**EXERCISE DETAILS:**
From the records below, transcribe exactly the lines that begin at the line with "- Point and" and end at the line with "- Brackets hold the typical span", both included.

+++ DATA SECTION +++

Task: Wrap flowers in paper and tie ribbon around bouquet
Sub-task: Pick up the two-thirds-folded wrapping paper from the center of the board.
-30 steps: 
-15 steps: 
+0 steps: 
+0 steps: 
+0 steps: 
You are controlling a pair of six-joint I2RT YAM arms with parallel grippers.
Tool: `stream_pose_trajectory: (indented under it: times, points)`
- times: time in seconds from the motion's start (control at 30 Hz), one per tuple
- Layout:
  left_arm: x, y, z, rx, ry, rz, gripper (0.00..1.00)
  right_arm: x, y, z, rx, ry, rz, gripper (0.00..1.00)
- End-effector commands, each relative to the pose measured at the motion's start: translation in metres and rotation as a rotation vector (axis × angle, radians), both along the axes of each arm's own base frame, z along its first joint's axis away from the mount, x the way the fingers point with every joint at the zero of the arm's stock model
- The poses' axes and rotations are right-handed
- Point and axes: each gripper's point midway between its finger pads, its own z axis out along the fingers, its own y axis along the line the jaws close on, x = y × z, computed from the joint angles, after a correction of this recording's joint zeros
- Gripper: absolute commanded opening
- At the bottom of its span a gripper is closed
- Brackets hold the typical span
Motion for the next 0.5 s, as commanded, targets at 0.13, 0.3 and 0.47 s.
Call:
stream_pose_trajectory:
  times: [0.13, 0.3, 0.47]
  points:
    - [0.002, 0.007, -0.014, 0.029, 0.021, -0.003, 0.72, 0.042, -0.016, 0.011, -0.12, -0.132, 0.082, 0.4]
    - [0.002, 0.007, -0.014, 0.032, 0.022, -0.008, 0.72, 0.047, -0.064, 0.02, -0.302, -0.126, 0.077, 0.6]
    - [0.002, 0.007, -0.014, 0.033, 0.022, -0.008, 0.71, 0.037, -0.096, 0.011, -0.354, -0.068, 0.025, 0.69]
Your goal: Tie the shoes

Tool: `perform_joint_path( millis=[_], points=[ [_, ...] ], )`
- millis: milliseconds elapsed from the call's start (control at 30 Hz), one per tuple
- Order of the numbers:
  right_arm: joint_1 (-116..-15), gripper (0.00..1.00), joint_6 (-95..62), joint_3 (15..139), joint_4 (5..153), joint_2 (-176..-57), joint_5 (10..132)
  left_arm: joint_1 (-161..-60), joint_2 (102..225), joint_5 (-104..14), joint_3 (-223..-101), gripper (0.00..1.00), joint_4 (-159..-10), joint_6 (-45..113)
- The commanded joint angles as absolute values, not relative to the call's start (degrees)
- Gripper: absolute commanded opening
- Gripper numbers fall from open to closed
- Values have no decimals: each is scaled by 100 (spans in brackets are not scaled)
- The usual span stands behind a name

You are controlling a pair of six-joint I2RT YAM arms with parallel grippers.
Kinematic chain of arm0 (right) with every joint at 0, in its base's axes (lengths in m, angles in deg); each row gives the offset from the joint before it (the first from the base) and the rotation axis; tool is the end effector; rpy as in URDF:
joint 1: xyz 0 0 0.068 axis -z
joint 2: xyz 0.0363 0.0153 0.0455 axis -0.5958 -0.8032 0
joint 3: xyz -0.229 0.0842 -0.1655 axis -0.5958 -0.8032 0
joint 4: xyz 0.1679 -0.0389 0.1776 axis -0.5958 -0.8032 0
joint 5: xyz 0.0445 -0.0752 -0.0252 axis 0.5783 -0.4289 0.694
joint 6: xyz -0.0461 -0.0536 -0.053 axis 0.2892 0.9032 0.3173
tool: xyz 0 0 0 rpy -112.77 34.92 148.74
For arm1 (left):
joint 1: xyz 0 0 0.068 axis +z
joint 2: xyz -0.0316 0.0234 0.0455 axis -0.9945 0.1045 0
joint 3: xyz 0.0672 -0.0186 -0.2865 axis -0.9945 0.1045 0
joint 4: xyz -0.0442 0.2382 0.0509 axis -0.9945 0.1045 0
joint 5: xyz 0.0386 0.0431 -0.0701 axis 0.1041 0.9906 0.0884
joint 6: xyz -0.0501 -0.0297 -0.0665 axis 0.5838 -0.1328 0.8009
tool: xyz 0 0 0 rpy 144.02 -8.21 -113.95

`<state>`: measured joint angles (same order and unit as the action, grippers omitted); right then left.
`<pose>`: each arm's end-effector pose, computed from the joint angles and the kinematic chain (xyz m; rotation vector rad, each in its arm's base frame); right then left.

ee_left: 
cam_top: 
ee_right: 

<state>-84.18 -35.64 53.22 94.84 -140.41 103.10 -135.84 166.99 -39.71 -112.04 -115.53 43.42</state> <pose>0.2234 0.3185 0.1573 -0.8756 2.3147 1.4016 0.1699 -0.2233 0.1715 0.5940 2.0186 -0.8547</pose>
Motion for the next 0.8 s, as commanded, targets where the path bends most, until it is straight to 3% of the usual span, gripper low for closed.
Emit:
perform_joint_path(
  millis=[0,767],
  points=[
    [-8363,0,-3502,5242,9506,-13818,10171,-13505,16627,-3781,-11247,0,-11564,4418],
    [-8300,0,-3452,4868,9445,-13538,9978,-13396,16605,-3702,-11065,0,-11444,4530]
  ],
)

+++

**EXPECTED OUTPUT:**
- Point and axes: each gripper's point midway between its finger pads, its own z axis out along the fingers, its own y axis along the line the jaws close on, x = y × z, computed from the joint angles, after a correction of this recording's joint zeros
- Gripper: absolute commanded opening
- At the bottom of its span a gripper is closed
- Brackets hold the typical span

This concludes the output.